Una, fluent in both languages, grew up on Inisheer and, with husband John, runs Cafe Una, one of a handful of eateries and watering holes within stumbling distance of the harbour. Una also leads tours of this eight-square-kilometre island, which has few cars, but plenty of bikes and horses for visitors to get around on. We hop in a trailer pulled by a tractor driven by Una's friend Aine, who is a teacher.

IItalian garden on Garnish Island.

IItalian garden on Garnish Island.Credit: Chris Hill

"We all multi-task here," says Una, as we pass the island's school, airstrip and Caribbean-esque beach, a white-sand cove kissed by deceptive turquoise waters (you'll probably want to swim in a wetsuit). Chugging inland, and uphill, we pass an extraordinary labyrinth of ancient dry limestone walls. They're a feature of the Aran islands. The boulders piled on top of each other divide small enclosures that hide vegetable plots and grazing cows and horses. Some walls are strangled by vegetation while others can be disassembled to allow entry or exit and are then rebuilt.

Aine stops the tractor near the ghostly wreck of MV Plassy, a rusting trawler that ran aground in 1960 and stars in the opening credits of Father Ted, an Irish comedy series set on fictional Craggy Island. This shipwreck is one of the newer relics on Inisheer, which was first settled by humans about 4000 years ago and has only had electricity and television for the past 50.

In early Christian times, Inisheer was a centre of learning known as the Island of Saints and Scholars. Una leads us to the tomb of the island's patron saint, Caomhan (Kevin), by the sunken ruins of a church that's seemingly been swallowed by the earth.
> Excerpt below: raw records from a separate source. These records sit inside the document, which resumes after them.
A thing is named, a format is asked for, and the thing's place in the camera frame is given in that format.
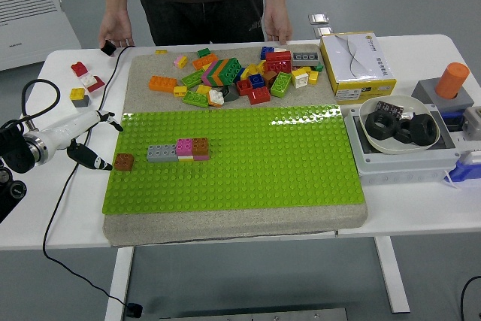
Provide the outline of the person's left hand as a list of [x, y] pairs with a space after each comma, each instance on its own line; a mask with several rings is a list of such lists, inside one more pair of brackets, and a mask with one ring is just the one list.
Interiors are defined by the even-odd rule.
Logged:
[[292, 25], [285, 6], [267, 6], [264, 13], [265, 33], [268, 41], [278, 41], [281, 45], [292, 39]]

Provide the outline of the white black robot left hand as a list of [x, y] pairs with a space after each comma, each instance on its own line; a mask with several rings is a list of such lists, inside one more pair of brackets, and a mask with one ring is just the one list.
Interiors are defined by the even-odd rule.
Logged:
[[87, 111], [54, 123], [45, 130], [25, 134], [31, 151], [36, 150], [35, 164], [43, 165], [53, 158], [57, 150], [66, 150], [72, 160], [86, 168], [111, 171], [113, 166], [110, 163], [86, 145], [77, 143], [76, 139], [101, 122], [109, 123], [122, 132], [123, 127], [114, 119], [114, 115], [109, 111]]

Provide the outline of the person's right hand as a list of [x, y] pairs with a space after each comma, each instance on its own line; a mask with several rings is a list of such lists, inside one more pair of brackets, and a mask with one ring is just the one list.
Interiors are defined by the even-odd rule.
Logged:
[[99, 47], [104, 47], [107, 41], [116, 47], [135, 45], [129, 14], [126, 10], [105, 11], [98, 34]]
Each St Kevin's Day, June 14, an open-air mass is held here.

We carry on to a ruined hilltop medieval castle from which one family, the O'Briens, once ruled the island. There are spellbinding views over Inisheer's colourful cluster of houses, green-grey landscapes and the neighbouring Arans where, like this island, traditional fishing and farming industries have now been supplemented by tourism.

Pausing at Inisheer's arts centre, Una tells us about famous Aran crafts, like the patterned woollen sweaters that you see in shops across Ireland. Those are mostly machine-produced on the mainland, but the original skills endure here as Una proves later with a knitting class.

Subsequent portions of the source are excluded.